Provided information:
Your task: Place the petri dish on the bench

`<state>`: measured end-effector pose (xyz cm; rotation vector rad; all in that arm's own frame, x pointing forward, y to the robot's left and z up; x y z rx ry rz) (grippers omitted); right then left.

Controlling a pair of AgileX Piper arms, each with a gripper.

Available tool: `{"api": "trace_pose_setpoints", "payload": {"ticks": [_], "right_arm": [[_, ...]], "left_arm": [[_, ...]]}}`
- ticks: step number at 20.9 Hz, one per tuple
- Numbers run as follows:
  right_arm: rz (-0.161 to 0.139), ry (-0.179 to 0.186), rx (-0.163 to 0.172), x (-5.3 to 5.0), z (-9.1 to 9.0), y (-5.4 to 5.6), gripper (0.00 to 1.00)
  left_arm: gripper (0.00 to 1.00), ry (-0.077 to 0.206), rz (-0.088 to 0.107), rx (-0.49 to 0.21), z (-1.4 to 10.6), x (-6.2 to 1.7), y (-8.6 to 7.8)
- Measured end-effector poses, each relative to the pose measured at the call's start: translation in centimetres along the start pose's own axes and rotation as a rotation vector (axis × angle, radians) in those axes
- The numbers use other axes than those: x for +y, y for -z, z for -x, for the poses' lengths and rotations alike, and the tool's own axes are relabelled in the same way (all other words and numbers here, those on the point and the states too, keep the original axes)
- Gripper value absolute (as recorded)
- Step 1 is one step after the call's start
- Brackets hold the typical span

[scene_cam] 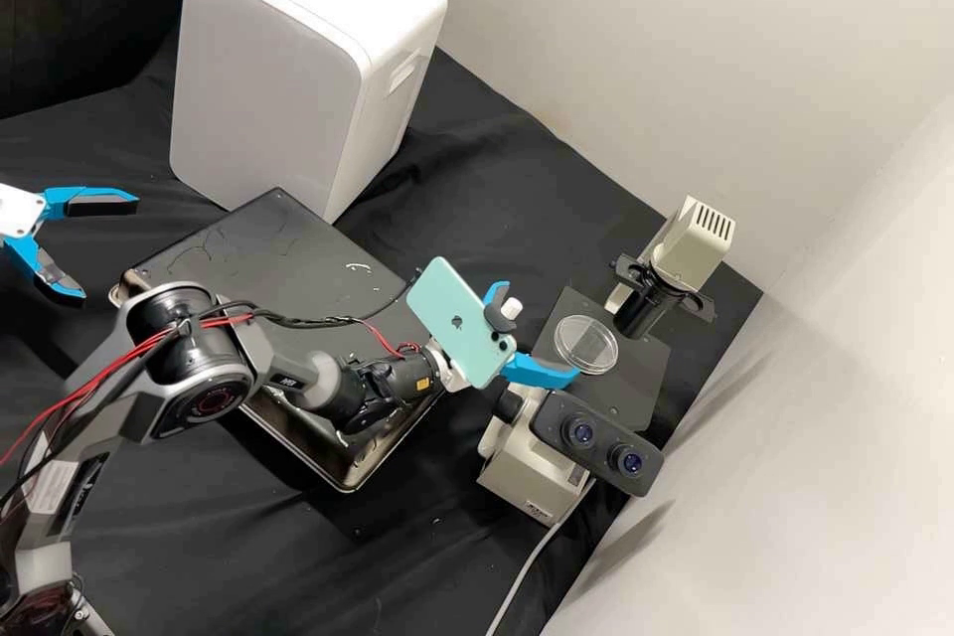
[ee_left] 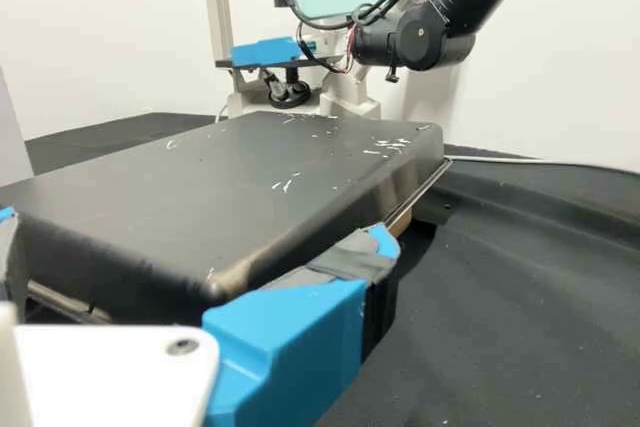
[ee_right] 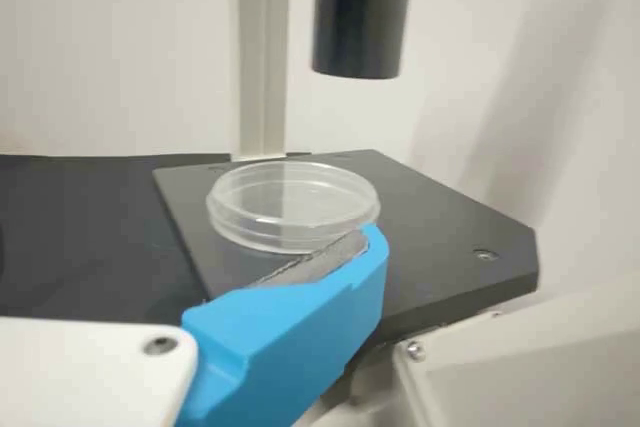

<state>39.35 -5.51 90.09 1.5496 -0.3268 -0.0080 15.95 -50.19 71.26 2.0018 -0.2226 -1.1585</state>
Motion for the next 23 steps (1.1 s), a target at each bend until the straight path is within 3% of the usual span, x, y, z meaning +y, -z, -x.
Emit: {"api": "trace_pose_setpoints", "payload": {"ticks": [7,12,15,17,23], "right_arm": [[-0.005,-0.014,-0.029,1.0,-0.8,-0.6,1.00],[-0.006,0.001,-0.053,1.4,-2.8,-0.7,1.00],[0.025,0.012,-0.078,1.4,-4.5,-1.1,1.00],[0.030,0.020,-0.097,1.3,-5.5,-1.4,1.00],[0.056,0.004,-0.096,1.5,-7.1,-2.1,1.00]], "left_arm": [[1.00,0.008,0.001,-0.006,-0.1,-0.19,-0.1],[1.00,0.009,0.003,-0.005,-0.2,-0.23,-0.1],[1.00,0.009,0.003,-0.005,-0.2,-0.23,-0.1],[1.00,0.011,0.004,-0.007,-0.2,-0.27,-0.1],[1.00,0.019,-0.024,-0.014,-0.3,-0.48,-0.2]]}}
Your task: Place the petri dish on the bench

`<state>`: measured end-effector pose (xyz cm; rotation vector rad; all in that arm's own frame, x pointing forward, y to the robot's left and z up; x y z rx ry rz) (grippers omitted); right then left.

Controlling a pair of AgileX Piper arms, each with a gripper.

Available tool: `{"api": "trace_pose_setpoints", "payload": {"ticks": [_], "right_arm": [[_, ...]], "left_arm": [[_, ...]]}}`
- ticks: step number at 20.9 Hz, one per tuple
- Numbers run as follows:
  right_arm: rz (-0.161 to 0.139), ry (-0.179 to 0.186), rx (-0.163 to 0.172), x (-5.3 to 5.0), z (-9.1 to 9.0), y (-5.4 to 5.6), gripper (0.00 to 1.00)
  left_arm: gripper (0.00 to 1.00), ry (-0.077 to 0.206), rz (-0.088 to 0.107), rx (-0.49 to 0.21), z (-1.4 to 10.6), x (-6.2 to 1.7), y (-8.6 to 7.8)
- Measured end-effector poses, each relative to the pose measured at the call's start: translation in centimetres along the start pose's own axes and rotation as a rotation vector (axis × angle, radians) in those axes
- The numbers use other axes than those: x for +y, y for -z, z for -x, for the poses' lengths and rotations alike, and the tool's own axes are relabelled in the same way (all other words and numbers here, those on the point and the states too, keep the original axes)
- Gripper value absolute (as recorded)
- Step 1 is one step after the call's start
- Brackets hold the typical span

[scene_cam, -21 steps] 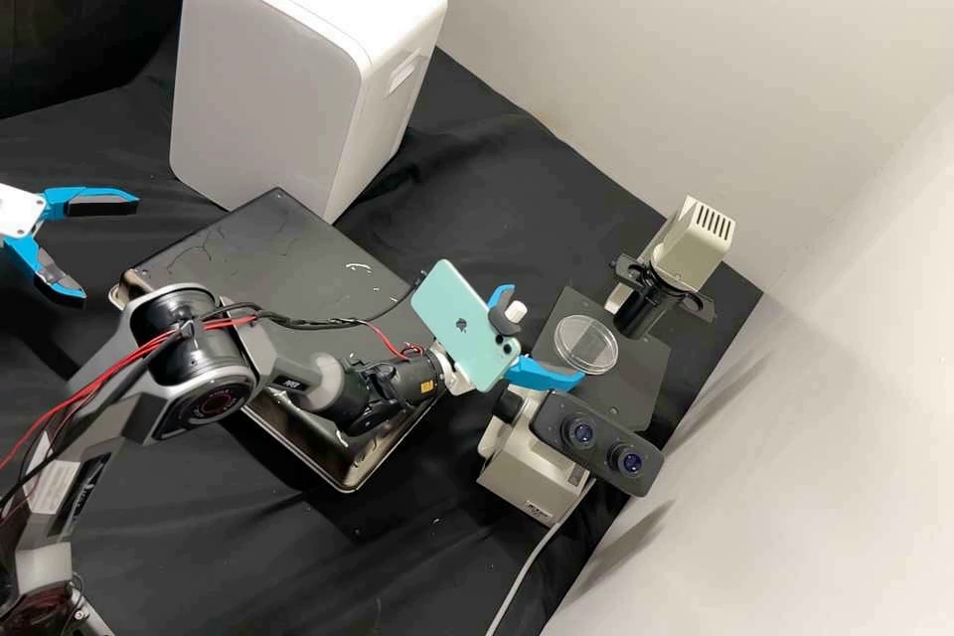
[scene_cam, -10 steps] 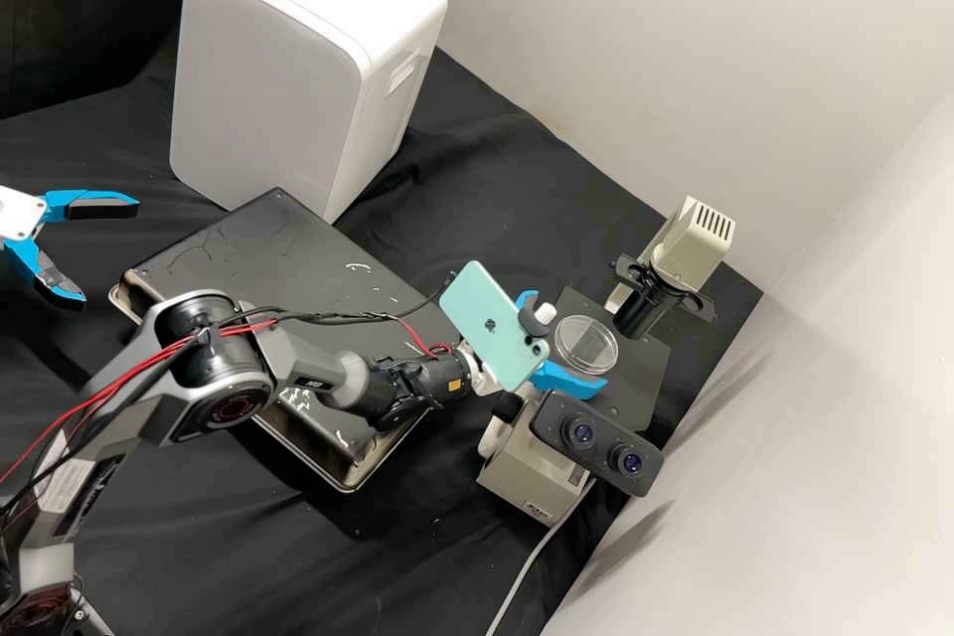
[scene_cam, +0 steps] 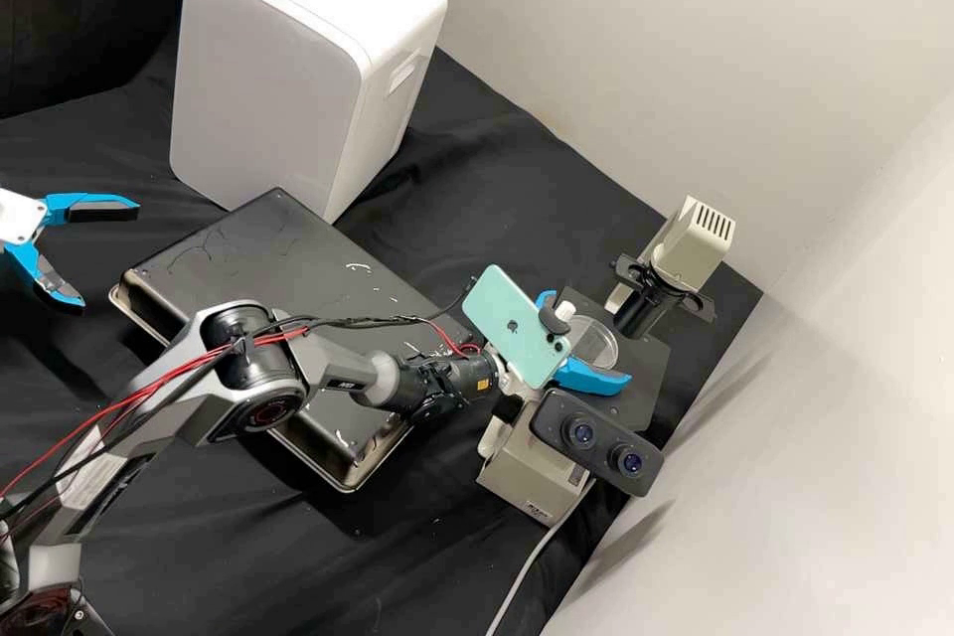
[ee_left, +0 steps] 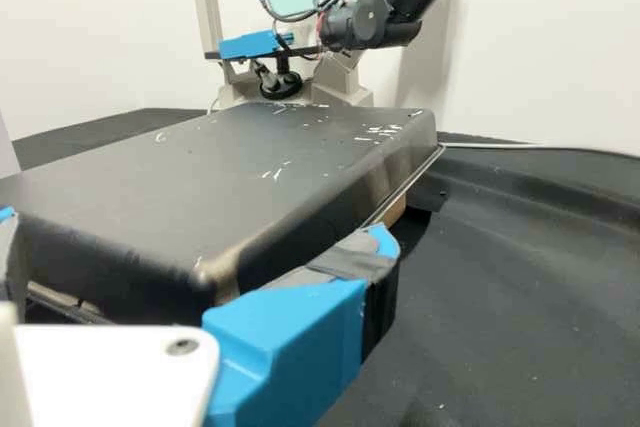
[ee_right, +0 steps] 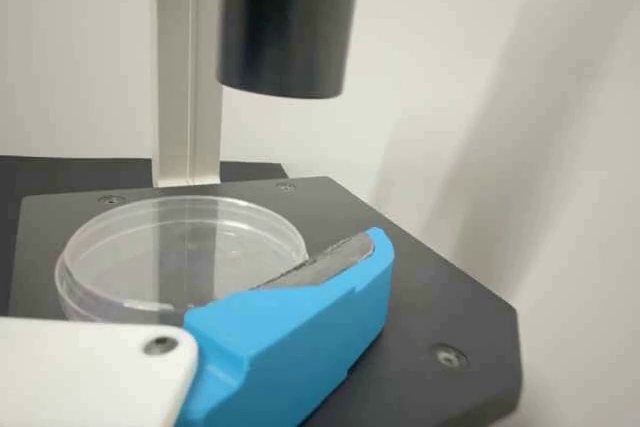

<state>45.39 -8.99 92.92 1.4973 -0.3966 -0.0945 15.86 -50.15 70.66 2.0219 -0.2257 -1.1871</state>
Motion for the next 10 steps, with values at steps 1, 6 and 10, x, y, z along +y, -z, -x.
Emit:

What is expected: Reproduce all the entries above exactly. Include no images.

Exercise result:
Your task: Place the petri dish on the bench

`<state>`: measured end-effector pose (xyz cm; rotation vector rad; all in that arm's own frame, x pointing forward, y to the robot's left and z up; x y z rx ry rz) (grippers omitted); right then left.

Controlling a pair of AgileX Piper arms, each with a gripper.

Available tool: `{"api": "trace_pose_setpoints", "payload": {"ticks": [_], "right_arm": [[_, ...]], "left_arm": [[_, ...]]}}`
- ticks: step number at 20.9 Hz, one per tuple
- Numbers run as follows:
  right_arm: rz (-0.161 to 0.139), ry (-0.179 to 0.186), rx (-0.163 to 0.172), x (-5.3 to 5.0), z (-9.1 to 9.0), y (-5.4 to 5.6), gripper (0.00 to 1.00)
  left_arm: gripper (0.00 to 1.00), ry (-0.077 to 0.206), rz (-0.088 to 0.107), rx (-0.49 to 0.21), z (-1.4 to 10.6), x (-6.2 to 1.7), y (-8.6 to 7.8)
- Measured end-effector poses, each relative to the pose measured at the call's start: translation in centimetres along the start pose's own axes and rotation as a rotation vector (axis × angle, radians) in those axes
- The numbers use other axes than those: x for +y, y for -z, z for -x, for the poses' lengths and rotations alike, and the tool's own axes are relabelled in the same way (all other words and numbers here, those on the point and the states too, keep the original axes)
- Gripper value absolute (as recorded)
- Step 1 is one step after the call's start
- Brackets hold the typical span

[scene_cam] 
[ee_left] 
[ee_right] 

<state>39.35 -5.51 90.09 1.5496 -0.3268 -0.0080 15.95 -50.19 71.26 2.0018 -0.2226 -1.1585</state>
Motion for the next 23 steps (1.1 s), a target at each bend until the straight path is within 3% of the usual span, x, y, z meaning +y, -z, -x.
Emit: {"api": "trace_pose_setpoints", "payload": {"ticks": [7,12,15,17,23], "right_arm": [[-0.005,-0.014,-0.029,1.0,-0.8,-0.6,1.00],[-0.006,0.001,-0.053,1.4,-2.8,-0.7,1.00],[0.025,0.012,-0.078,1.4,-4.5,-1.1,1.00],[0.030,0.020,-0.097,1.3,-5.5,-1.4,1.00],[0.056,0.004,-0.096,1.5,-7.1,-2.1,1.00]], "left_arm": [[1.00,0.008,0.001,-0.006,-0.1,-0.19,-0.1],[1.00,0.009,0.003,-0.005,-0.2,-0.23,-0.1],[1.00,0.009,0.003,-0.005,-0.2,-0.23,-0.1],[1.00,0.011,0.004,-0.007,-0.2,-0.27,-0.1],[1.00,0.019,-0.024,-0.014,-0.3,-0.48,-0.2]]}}
Your task: Place the petri dish on the bench

`<state>`: measured end-effector pose (xyz cm; rotation vector rad; all in that arm's own frame, x pointing forward, y to the robot's left and z up; x y z rx ry rz) (grippers omitted); right then left.

Controlling a pair of AgileX Piper arms, each with a gripper.

Available tool: `{"api": "trace_pose_setpoints", "payload": {"ticks": [_], "right_arm": [[_, ...]], "left_arm": [[_, ...]]}}`
- ticks: step number at 20.9 Hz, one per tuple
- Numbers run as follows:
  right_arm: rz (-0.161 to 0.139), ry (-0.179 to 0.186), rx (-0.163 to 0.172), x (-5.3 to 5.0), z (-9.1 to 9.0), y (-5.4 to 5.6), gripper (0.00 to 1.00)
  left_arm: gripper (0.00 to 1.00), ry (-0.077 to 0.206), rz (-0.088 to 0.107), rx (-0.49 to 0.21), z (-1.4 to 10.6), x (-6.2 to 1.7), y (-8.6 to 7.8)
- Measured end-effector poses, each relative to the pose measured at the call's start: translation in centimetres along the start pose's own axes and rotation as a rotation vector (axis × angle, radians) in those axes
- The numbers use other axes than those: x for +y, y for -z, z for -x, for the poses' lengths and rotations alike, and the tool's own axes are relabelled in the same way (all other words and numbers here, those on the point and the states too, keep the original axes)
- Gripper value absolute (as recorded)
- Step 1 is one step after the call's start
- Brackets hold the typical span

[scene_cam, -21 steps] 
[scene_cam, -10 steps] 
[scene_cam, +0 steps] 
[ee_left, +0 steps] 
[ee_right, +0 steps] 

<state>45.39 -8.99 92.92 1.4973 -0.3966 -0.0945 15.86 -50.15 70.66 2.0219 -0.2257 -1.1871</state>
Motion for the next 10 steps, with values at steps 1, 6 and 10, x, y, z along +y, -z, -x.
Emit:

No additional output is needed.